Introduction to Hypothesis Testing in R – Learn every concept from Scratch!
This tutorial is all about hypothesis testing in R. First, we will introduce you with the statistical hypothesis in R, subsequently, we will cover the decision error in R, one and two-sample t-test, μ-test, correlation and covariance in R, etc.
Introduction to Statistical Hypothesis Testing in R
A statistical hypothesis is an assumption made by the researcher about the data of the population collected for any experiment. It is not mandatory for this assumption to be true every time. Hypothesis testing, in a way, is a formal process of validating the hypothesis made by the researcher.
In order to validate a hypothesis, it will consider the entire population into account. However, this is not possible practically. Thus, to validate a hypothesis, it will use random samples from a population. On the basis of the result from testing over the sample data, it either selects or rejects the hypothesis.
Statistical Hypothesis Testing can be categorized into two types as below:
- Null Hypothesis – Hypothesis testing is carried out in order to test the validity of a claim or assumption that is made about the larger population. This claim that involves attributes to the trial is known as the Null Hypothesis. The null hypothesis testing is denoted by H0.
- Alternative Hypothesis – An alternative hypothesis would be considered valid if the null hypothesis is fallacious. The evidence that is present in the trial is basically the data and the statistical computations that accompany it. The alternative hypothesis testing is denoted by H1or Ha.
Let’s take an example of the coin. We want to conclude that a coin is unbiased or not. Since null hypothesis refers to the natural state of an event, thus, according to the null hypothesis, there would an equal number of occurrences of heads and tails, if a coin is tossed several times. On the other hand, the alternative hypothesis negates the null hypothesis and refers that the occurrences of heads and tails would have significant differences in number.
Wait! Have you checked – R Performance Tuning Techniques
Hypothesis Testing in R
Statisticians use hypothesis testing to formally check whether the hypothesis is accepted or rejected. Hypothesis testing is conducted in the following manner:
- State the Hypotheses – Stating the null and alternative hypotheses.
- Formulate an Analysis Plan – The formulation of an analysis plan is a crucial step in this stage.
- Analyze Sample Data – Calculation and interpretation of the test statistic, as described in the analysis plan.
- Interpret Results – Application of the decision rule described in the analysis plan.
Hypothesis testing ultimately uses a p-value to weigh the strength of the evidence or in other words what the data are about the population. The p-value ranges between 0 and 1. It can be interpreted in the following way:
- A small p-value (typically ≤ 0.05) indicates strong evidence against the null hypothesis, so you reject it.
- A large p-value (> 0.05) indicates weak evidence against the null hypothesis, so you fail to reject it.
A p-value very close to the cutoff (0.05) is considered to be marginal and could go either way.
Decision Errors in R
The two types of error that can occur from the hypothesis testing:
- Type I Error – Type I error occurs when the researcher rejects a null hypothesis when it is true.
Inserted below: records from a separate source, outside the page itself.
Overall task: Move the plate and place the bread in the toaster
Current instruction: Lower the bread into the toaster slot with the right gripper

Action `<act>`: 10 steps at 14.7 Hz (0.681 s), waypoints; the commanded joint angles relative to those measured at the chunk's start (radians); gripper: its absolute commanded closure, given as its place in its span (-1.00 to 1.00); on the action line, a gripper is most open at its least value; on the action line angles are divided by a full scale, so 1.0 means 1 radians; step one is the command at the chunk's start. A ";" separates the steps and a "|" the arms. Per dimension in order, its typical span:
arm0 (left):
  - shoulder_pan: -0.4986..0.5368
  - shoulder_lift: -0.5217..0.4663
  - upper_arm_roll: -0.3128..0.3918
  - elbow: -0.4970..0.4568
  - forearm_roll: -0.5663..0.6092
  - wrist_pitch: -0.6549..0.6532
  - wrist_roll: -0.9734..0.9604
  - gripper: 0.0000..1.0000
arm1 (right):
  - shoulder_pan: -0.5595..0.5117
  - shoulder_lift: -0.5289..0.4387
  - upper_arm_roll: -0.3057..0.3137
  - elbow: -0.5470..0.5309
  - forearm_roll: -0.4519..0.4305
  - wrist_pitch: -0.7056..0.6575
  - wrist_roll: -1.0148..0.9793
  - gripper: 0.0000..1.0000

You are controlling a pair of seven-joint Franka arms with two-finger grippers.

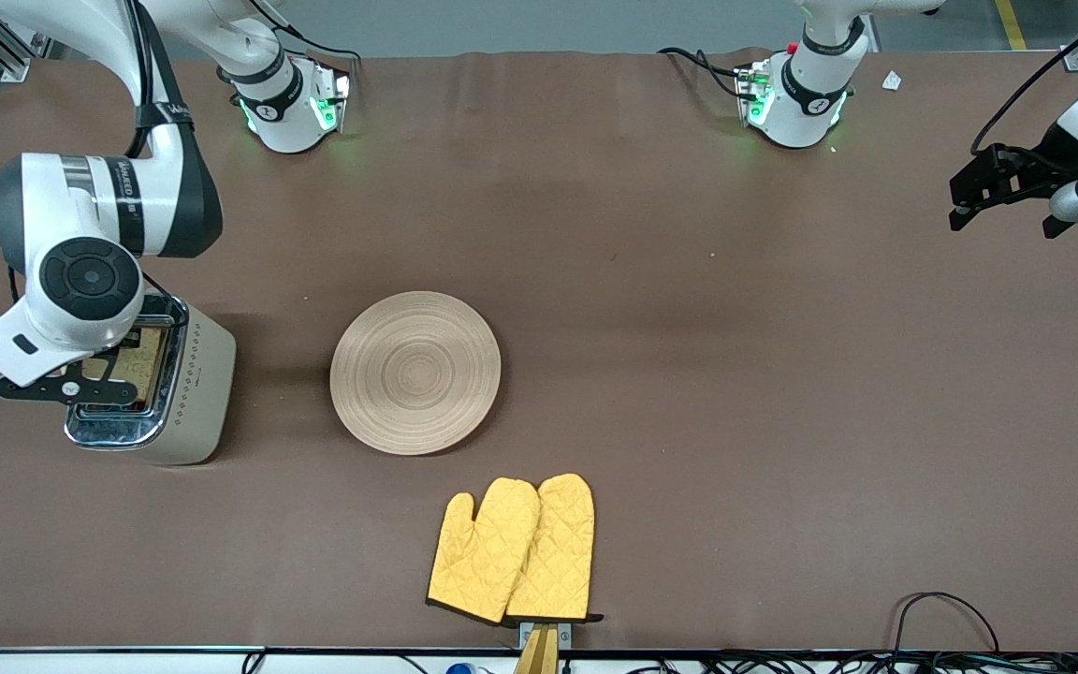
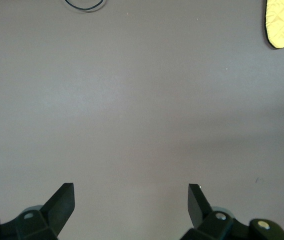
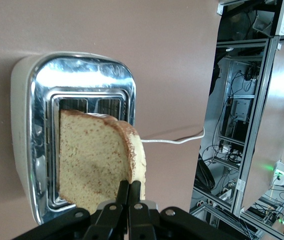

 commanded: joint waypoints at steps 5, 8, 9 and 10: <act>0.006 0.007 -0.001 0.019 -0.012 -0.002 0.023 -1.00 | -0.014 0.035 0.001 -0.014 -0.045 0.078 0.038 1.00; 0.008 0.007 -0.001 0.019 -0.012 -0.002 0.020 -1.00 | -0.050 0.079 0.004 -0.019 0.015 0.081 0.077 0.13; 0.008 0.007 -0.001 0.019 -0.012 -0.002 0.015 -1.00 | -0.060 0.090 0.002 -0.017 0.112 0.081 0.078 -0.60; 0.008 0.007 -0.001 0.019 -0.012 -0.003 0.014 -1.00 | -0.070 0.090 0.001 -0.009 0.192 0.073 0.078 -1.00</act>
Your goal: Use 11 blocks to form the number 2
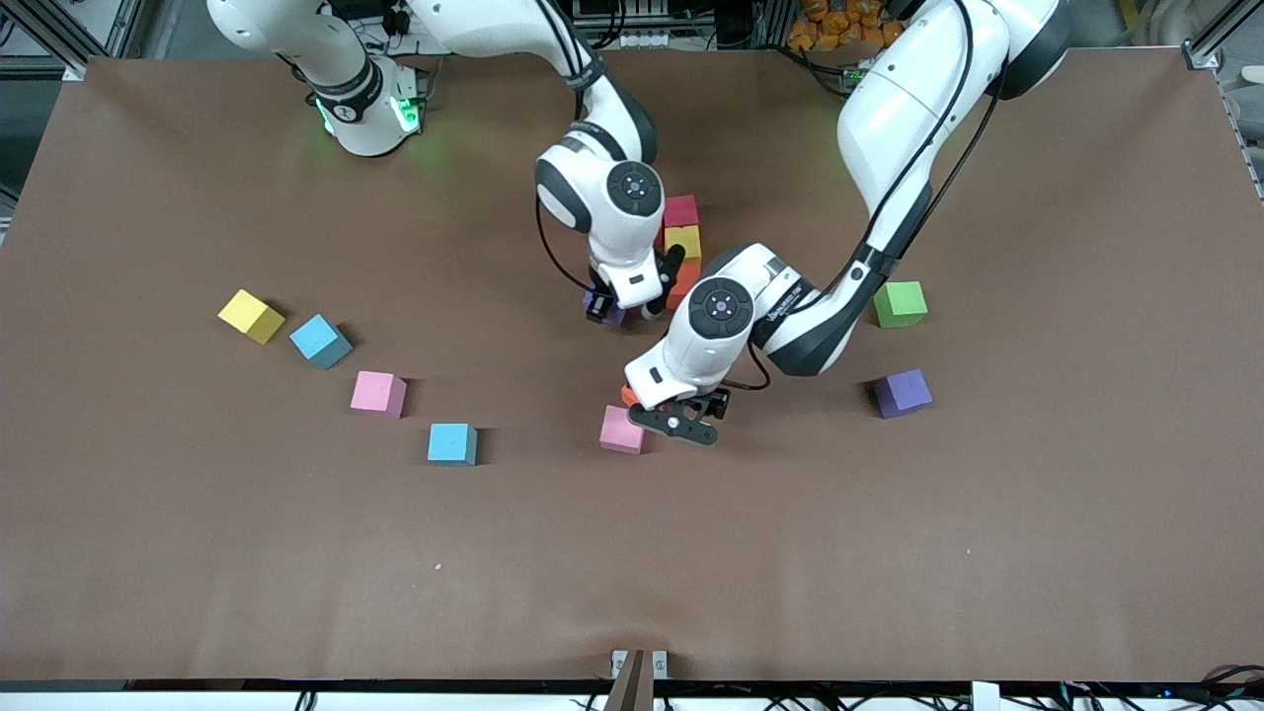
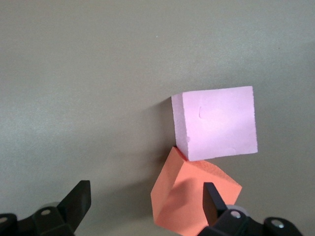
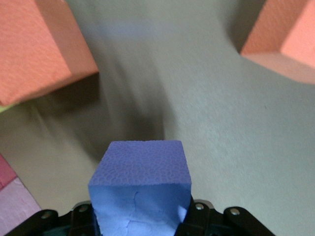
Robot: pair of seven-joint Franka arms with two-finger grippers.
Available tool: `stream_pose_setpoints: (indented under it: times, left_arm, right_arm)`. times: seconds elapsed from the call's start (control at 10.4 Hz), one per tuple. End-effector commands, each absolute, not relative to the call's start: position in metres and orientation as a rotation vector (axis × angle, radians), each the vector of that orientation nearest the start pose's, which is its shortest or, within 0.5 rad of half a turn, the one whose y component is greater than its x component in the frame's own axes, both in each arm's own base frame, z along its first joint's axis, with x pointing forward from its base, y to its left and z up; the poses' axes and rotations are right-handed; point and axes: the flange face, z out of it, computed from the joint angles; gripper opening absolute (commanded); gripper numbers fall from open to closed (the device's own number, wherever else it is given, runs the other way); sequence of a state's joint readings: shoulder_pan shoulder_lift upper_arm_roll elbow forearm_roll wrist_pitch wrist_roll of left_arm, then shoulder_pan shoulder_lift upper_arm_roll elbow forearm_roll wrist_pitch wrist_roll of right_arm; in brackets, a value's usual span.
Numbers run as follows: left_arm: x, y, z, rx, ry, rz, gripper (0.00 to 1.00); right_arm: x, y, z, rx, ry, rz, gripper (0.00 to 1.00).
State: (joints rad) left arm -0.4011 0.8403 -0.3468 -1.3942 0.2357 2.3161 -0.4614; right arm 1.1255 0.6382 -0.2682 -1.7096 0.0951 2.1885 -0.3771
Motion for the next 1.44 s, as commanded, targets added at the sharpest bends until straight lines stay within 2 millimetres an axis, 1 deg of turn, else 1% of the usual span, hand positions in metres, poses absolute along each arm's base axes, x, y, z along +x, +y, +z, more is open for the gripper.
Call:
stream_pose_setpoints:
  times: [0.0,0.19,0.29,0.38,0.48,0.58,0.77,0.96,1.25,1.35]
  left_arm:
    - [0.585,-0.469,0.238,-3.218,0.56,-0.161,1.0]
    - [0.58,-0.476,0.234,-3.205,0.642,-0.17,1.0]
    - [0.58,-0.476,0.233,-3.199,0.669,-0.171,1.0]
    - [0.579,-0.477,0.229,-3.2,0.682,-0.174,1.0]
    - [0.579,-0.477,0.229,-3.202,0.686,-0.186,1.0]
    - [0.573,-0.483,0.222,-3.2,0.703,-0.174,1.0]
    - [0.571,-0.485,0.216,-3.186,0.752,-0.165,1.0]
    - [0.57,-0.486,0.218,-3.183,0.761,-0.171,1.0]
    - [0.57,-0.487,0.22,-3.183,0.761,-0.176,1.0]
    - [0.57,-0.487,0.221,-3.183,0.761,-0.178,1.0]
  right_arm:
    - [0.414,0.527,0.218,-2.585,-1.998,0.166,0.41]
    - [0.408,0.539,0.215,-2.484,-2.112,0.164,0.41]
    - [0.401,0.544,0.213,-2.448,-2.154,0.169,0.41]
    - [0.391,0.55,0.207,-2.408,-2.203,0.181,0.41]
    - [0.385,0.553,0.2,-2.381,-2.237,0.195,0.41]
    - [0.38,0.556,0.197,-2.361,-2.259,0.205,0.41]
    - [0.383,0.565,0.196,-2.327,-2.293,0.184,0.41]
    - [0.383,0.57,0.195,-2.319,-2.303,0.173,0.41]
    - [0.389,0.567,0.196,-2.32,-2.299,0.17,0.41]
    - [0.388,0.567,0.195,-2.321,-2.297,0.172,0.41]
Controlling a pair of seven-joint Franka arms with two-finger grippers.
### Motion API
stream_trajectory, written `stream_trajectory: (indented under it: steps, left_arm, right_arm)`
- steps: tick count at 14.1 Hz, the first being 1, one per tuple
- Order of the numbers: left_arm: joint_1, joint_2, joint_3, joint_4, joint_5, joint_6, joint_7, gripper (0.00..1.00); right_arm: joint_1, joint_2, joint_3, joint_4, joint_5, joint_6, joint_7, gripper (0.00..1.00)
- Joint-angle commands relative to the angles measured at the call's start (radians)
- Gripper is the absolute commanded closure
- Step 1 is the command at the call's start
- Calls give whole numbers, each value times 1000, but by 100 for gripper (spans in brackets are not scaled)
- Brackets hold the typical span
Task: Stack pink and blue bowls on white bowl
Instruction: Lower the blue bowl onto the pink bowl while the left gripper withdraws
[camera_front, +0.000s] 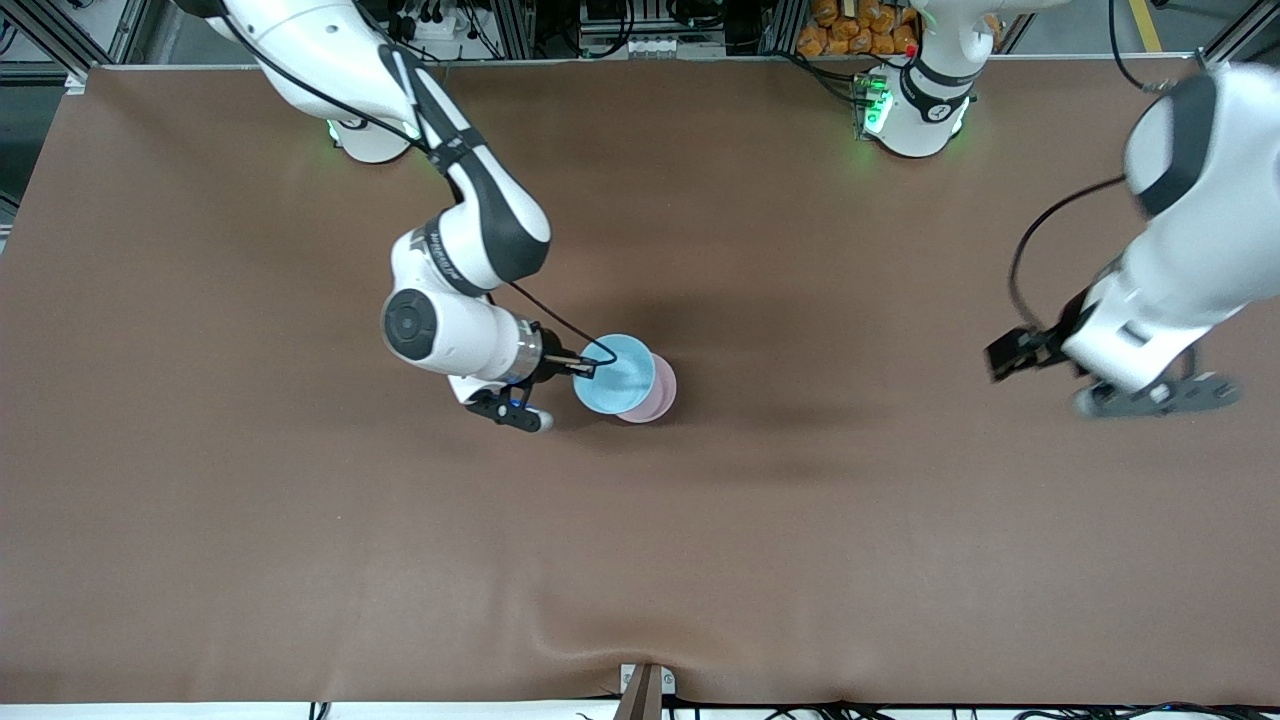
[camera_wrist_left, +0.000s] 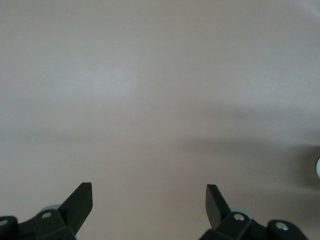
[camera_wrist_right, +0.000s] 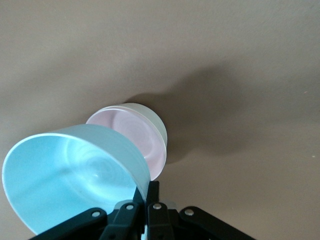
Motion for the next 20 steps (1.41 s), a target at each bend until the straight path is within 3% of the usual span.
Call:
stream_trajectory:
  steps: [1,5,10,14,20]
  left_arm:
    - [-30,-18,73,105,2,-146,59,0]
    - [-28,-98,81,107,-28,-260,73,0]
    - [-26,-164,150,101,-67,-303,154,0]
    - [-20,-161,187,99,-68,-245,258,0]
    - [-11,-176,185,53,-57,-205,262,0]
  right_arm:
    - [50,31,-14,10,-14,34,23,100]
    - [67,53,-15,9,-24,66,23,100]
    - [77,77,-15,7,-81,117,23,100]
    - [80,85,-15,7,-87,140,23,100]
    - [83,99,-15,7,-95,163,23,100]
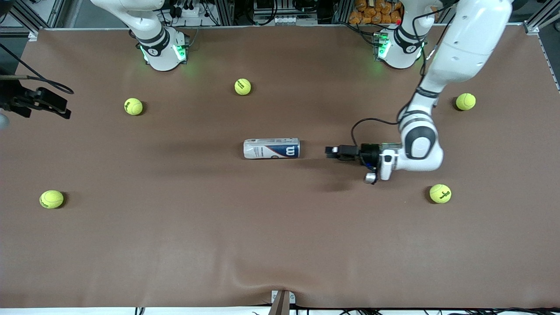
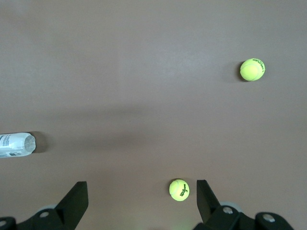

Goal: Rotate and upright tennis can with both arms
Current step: 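Close the left gripper around the open end of the can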

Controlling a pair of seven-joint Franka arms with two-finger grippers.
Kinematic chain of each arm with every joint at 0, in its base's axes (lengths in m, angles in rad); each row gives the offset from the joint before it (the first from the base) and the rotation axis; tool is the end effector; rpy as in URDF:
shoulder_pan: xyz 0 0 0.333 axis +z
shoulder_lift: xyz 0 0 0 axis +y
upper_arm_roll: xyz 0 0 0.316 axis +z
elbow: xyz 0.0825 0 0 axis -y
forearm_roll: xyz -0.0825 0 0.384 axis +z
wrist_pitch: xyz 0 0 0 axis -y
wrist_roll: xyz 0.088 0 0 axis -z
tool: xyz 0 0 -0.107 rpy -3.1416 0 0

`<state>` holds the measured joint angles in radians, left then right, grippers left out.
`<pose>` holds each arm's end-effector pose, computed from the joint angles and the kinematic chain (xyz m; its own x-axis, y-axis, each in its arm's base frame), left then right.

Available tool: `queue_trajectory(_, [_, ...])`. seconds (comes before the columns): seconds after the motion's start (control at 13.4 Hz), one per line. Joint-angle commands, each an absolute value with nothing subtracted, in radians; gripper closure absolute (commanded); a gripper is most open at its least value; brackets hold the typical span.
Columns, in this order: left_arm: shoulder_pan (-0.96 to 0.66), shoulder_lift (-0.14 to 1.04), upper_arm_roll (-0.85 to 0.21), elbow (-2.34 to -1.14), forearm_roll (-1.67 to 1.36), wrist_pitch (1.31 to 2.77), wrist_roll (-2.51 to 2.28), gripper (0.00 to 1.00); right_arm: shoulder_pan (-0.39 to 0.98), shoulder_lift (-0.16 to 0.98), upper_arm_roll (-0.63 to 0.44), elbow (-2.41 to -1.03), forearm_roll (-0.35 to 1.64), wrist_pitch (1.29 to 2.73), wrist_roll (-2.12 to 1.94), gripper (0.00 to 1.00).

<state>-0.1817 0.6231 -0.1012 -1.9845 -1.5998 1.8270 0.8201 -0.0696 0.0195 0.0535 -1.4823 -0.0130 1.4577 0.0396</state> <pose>0.5336 -0.2388 0.1640 0.9754 -0.0750 -0.2073 0.1929 -0.1646 0.9673 0.5491 -0.0107 0.6454 0.9974 -0.0571 -0.0435 -0.0565 -0.9983 0.0137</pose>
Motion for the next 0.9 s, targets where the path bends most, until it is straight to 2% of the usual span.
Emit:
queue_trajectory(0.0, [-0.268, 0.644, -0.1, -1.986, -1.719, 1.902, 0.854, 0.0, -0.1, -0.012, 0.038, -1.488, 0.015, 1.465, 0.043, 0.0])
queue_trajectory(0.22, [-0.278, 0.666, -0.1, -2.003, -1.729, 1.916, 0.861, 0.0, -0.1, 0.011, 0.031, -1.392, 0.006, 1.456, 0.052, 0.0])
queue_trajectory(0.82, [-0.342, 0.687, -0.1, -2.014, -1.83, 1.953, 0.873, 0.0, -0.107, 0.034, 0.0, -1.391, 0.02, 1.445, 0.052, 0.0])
The term significance level is used to express the probability of Type I error while testing the hypothesis. The significance level is represented by the symbol α (alpha).
- Type II Error – Accepting a false null hypothesis H0 is referred to as the Type II error. The term power of the test is used to express the probability of Type II error while testing hypothesis. The power of the test is represented by the symbol β (beta).
Using the Student’s T-test in R
The Student’s T-test is a method for comparing two samples. It can be implemented to determine whether the samples are different. This is a parametric test, and the data should be normally distributed.
R can handle the various versions of T-test using the t.test() command. The test can be used to deal with two- and one-sample tests as well as paired tests.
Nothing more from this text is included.